A couple weeks ago, some of Kansas City’s biggest companies, its hometown university and favorite football team took the stage at KCnext‘s Reverse Pitch to woo entrepreneurs and startups with offers to collaborate. The year before, many of them had been on the same stage, selling their companies. This time, they were selling opportunities.
Now it’s up to entrepreneurs to take advantage.
H&R Block, DST, University of Missouri-Kansas City, Sprint and the Kansas City Chiefs each pitched for 10 minutes then took questions on products and services they solicited help for from tech entrepreneurs. Some of the pitches included the Chiefs wanting a solution to improve the parking experience—and more efficiently move 22,000 cars—at Arrowhead Stadium, DST wanting to understand how to tap into the new crowdfunding possibilities for businesses in relation to their work on mutual funds and Sprint (Pinsight Media+) looking for elegant solutions to mobile advertising.
“You’re getting to know exactly what it is they want,” KCnext president Ryan Weber told Silicon Prairie News. “Eight have responded to the pitches already, and one meeting has already happened.”

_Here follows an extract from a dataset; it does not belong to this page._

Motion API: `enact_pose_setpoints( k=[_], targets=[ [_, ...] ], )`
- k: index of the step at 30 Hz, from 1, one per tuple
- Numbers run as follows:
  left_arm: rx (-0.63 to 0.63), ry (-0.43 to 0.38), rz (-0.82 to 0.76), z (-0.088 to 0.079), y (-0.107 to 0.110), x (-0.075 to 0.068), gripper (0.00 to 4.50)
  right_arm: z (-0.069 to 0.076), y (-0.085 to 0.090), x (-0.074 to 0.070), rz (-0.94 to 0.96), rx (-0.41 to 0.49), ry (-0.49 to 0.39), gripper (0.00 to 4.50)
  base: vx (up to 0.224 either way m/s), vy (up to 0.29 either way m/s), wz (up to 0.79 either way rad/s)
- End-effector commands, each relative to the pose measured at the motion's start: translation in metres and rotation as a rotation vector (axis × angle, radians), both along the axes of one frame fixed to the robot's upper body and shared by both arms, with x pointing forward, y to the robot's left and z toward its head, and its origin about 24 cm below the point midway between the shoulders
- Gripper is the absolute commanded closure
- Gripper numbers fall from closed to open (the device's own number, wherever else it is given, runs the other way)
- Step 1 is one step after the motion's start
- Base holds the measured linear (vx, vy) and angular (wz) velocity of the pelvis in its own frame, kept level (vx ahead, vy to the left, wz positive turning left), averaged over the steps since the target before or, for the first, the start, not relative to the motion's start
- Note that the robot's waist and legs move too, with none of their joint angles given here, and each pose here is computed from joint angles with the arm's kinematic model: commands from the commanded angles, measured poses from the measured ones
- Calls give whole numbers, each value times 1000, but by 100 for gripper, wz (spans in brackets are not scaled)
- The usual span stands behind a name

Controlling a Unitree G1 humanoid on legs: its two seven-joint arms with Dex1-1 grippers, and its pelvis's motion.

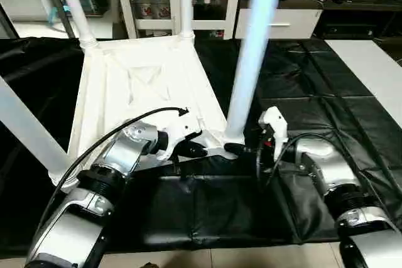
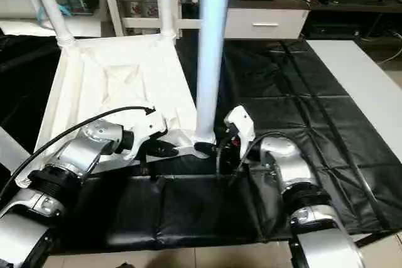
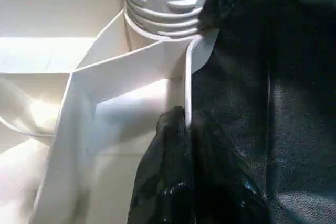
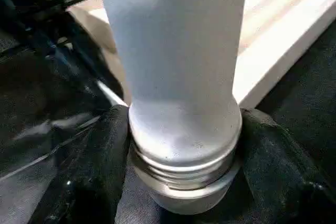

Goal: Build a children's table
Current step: Rotate leg to tighten

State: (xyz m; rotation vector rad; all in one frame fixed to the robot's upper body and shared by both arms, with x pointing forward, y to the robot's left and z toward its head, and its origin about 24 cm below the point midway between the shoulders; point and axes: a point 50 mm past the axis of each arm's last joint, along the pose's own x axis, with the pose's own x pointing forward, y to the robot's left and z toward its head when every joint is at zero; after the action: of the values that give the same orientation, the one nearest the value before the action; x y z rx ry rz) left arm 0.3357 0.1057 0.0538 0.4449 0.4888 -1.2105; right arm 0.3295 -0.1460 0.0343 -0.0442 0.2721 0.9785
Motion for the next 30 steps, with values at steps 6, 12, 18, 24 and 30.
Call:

He said one of the applicants had previously worked for one of the pitch companies and had no idea it was open to working with startups.
Weber and all of the presenters expressed the same sentiments before and after the event: They want to be involved with the community and engage in productive conversations to can help both sides. After last year’s event, they realized the need to focus on tangible ways entrepreneurs could work with them, rather than marketing what they do.
With that, though, they say entrepreneurs should make sure to do all they can to come prepared for meetings and opportunities. Corporations hear from entrepreneurs with ideas all the time, but it’s possible to stick out from the masses.
“They need to have their story straight,” Kevin McGinnis told Silicon Prairie News. “And know what the corporation is looking for. Do the due diligence.”
For startups and entrepreneurs interested, the chance to respond to the pitches remains open, but Weber recommends doing so sooner than later. The companies will want to move forward quickly when an opportunity arrives.